__What you are asked to do__. The lines below that include the word "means" are to be reported.

[Data records]
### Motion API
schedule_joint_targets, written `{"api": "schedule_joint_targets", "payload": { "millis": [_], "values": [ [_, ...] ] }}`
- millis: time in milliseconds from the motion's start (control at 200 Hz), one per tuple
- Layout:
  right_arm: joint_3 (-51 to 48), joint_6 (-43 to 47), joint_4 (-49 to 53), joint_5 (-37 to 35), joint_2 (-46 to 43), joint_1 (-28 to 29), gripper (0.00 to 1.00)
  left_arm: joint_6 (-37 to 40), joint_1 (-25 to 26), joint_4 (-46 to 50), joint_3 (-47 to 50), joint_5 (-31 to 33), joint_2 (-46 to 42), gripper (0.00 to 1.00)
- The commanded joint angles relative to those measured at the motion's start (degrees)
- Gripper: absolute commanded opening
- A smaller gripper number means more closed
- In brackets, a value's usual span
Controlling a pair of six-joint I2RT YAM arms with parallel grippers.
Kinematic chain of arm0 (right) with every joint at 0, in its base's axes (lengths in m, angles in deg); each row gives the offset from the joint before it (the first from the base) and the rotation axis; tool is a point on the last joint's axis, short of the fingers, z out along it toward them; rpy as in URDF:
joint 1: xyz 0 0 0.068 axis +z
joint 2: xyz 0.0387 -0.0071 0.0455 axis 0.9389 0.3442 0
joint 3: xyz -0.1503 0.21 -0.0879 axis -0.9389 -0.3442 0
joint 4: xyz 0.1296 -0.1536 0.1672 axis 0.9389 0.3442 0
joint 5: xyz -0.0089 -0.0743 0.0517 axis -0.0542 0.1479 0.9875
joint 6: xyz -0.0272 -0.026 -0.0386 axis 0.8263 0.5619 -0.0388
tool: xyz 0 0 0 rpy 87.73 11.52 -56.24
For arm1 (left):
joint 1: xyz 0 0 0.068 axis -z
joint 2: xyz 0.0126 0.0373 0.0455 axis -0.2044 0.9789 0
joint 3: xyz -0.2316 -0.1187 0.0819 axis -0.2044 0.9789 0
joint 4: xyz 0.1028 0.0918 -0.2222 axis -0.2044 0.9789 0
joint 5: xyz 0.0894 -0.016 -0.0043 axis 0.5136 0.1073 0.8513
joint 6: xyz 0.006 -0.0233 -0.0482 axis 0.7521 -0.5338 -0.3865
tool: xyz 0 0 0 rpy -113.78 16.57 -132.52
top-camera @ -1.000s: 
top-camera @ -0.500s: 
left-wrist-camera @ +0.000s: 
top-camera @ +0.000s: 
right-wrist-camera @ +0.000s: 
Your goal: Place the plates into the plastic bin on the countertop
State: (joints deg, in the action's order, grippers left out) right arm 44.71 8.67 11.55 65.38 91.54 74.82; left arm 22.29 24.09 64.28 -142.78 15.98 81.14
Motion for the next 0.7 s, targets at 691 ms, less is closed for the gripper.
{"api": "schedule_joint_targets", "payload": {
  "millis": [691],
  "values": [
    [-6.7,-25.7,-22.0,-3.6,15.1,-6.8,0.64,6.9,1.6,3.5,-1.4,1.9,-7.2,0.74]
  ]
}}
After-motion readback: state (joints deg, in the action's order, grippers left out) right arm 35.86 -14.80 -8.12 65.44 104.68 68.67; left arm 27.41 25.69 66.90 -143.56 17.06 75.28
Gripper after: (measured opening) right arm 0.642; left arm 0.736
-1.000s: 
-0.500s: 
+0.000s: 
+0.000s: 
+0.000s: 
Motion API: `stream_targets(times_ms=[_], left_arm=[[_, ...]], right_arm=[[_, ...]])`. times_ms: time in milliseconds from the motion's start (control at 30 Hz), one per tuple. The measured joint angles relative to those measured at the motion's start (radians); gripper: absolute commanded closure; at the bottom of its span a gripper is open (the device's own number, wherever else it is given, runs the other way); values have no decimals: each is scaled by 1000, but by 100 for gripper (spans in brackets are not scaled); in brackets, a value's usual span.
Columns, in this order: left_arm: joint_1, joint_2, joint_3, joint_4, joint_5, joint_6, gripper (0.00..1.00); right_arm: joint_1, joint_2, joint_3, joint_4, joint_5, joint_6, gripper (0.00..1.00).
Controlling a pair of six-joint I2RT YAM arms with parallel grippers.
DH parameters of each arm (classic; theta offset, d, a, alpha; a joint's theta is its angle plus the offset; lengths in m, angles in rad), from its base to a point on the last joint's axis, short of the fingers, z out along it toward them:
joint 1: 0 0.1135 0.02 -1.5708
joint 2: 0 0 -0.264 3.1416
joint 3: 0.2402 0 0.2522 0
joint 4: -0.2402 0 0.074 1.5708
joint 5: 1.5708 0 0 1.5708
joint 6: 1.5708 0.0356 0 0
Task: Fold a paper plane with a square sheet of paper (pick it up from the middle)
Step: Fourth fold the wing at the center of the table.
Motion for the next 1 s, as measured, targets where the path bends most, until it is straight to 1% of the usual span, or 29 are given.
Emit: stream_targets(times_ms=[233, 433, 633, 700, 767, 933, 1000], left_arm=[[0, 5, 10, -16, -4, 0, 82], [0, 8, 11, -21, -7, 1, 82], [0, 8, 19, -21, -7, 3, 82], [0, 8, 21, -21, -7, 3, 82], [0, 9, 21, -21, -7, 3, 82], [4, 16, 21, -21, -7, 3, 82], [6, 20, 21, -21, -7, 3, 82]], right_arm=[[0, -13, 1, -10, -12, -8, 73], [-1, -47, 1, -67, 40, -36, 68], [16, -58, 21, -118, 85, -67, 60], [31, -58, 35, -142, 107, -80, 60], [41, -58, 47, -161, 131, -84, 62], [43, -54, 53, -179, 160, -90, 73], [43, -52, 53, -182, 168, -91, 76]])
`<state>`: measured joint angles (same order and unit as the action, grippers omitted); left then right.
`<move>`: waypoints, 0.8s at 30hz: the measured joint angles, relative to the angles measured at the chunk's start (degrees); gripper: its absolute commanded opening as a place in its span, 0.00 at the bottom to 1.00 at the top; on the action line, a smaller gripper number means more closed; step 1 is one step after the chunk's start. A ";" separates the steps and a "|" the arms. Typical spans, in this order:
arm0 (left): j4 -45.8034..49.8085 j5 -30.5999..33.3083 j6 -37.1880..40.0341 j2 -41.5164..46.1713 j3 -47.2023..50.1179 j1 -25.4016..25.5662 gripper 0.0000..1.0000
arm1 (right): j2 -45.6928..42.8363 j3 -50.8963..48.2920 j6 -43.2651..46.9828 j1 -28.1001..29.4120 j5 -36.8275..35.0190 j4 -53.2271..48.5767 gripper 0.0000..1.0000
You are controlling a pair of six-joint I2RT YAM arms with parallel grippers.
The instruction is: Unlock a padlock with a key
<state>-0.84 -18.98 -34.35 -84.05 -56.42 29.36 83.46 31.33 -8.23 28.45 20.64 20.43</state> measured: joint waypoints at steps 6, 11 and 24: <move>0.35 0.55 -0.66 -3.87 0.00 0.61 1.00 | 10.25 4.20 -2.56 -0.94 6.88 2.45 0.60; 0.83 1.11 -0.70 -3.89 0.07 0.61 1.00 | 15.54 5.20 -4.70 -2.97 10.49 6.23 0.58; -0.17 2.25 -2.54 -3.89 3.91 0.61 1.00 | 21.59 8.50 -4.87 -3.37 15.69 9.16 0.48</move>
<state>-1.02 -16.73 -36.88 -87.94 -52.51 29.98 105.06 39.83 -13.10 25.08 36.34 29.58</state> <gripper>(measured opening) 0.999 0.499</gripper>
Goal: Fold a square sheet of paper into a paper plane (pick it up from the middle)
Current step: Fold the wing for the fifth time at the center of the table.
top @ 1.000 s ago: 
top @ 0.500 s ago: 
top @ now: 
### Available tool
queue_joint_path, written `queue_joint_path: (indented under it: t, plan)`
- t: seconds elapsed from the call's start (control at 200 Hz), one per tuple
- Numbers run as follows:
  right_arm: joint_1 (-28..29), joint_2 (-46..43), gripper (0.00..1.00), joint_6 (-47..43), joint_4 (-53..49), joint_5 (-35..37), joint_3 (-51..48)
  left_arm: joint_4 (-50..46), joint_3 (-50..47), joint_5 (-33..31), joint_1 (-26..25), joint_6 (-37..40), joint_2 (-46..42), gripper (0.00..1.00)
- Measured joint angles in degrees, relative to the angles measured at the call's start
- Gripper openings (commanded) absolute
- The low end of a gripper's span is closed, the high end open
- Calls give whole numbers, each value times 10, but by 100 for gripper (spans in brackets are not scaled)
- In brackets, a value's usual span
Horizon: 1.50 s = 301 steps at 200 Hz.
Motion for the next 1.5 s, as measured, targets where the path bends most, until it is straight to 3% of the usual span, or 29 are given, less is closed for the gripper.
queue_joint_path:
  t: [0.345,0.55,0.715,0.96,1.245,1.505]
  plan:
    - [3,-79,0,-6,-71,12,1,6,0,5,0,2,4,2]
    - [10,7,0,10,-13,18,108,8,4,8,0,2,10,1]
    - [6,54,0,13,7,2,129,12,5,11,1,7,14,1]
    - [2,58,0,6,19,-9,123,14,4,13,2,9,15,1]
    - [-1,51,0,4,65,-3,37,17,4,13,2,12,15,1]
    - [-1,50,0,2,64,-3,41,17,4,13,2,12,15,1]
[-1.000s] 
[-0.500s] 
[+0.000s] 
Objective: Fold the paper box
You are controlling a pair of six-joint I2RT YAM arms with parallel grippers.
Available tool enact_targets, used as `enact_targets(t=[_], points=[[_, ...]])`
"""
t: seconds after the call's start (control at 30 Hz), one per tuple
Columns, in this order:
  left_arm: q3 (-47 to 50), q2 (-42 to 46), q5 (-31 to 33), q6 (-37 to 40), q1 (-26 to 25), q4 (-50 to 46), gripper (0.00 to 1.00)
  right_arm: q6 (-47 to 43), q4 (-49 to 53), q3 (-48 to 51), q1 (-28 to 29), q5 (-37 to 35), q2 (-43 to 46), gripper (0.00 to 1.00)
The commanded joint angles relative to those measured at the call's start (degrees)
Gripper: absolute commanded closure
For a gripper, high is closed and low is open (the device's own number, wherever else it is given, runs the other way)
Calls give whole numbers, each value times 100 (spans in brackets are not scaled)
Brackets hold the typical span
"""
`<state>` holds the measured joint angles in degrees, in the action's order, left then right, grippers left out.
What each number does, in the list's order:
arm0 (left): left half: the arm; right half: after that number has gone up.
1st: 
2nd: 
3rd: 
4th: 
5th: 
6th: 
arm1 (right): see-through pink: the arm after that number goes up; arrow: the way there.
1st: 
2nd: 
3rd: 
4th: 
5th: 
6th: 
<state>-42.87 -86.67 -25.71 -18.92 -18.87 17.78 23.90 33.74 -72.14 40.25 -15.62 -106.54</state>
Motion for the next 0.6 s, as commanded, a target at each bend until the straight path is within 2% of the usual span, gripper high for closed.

__Response to the exercise__.
- A smaller gripper number means more closed
`<move>`: waypoints, 0.8s at 30hz: the measured joint angles, relative to the angles measured at the chunk's start (degrees); gripper: its absolute commanded opening as a place in its span, 0.00 at the bottom to 1.00 at the top; on the action line, a smaller gripper number means more closed; step 1 is one step after the chunk's start. A ";" separates the steps and a "|" the arms. Typical spans, in this order:

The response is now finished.